Unusual crystallization behavior close to the glass transition

TL;DR

This study uses molecular simulations to explore how crystal nucleation in metal alloys behaves near the glass transition, revealing unexpected reversal in crystallization trends linked to structural energetics.

Contribution

It uncovers the non-monotonic temperature dependence of formation energy of icosahedral structures affecting nucleation near the glass transition in copper alloys.

Findings

Unusual increase in free energy barrier at low temperatures near glass transition.

Correlation between icosahedral structures and impeded crystal nucleation.

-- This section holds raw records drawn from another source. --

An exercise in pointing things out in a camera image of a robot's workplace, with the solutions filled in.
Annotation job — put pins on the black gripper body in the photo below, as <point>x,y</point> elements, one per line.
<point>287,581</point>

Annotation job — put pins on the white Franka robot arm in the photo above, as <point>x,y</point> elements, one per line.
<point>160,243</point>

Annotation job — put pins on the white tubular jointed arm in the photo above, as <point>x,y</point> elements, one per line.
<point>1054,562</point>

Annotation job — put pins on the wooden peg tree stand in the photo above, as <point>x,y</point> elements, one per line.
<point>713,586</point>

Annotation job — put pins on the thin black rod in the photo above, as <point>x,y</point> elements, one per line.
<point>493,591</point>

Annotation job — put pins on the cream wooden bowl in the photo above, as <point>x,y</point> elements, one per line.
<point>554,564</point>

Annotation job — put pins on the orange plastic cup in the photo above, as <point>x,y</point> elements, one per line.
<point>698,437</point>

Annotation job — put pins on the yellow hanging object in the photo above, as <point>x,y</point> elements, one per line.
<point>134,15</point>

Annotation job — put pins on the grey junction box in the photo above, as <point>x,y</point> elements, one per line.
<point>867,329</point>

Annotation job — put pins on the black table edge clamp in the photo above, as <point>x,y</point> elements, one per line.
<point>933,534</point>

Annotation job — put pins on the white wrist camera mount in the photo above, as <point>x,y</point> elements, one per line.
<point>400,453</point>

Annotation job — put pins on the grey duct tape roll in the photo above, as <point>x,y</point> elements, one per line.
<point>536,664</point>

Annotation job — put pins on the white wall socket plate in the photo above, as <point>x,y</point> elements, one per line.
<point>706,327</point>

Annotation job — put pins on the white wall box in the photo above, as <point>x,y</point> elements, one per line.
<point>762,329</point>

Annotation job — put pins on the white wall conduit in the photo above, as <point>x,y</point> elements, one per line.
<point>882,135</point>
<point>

Potential to control crystal structure for catalytic applications.

Abstract

Using molecular simulations, we shed light on the mechanism underlying crystal nucleation in metal alloys and unravel the interplay between crystal nucleation and glass transition, as the conditions of crystallization lie close to this transition. While decreasing the temperature of crystallization usually results in a lower free energy barrier, we find an unexpected reversal of behavior for glass-forming alloys as the temperature of crystallization approaches the glass transition. For this purpose, we simulate the crystallization process in two glass-forming Copper alloys, $Ag_6Cu_4$, which has a positive heat of mixing, and in $CuZr$, characterized by a large negative heat of mixing. Our results allow us to identify that this unusual behavior is directly correlated with a non-monotonic temperature dependence for the formation energy of connected icosahedral structures, which are incompatible with crystalline order and impede the development of the crystal nucleus, leading to an unexpectedly larger free energy barrier at low temperature. This, in turn, promotes the formation of a predominantly closed-packed critical nucleus, with fewer defects, thereby suggesting a new way to control the structure of the crystal nucleus, which is of key importance in catalysis.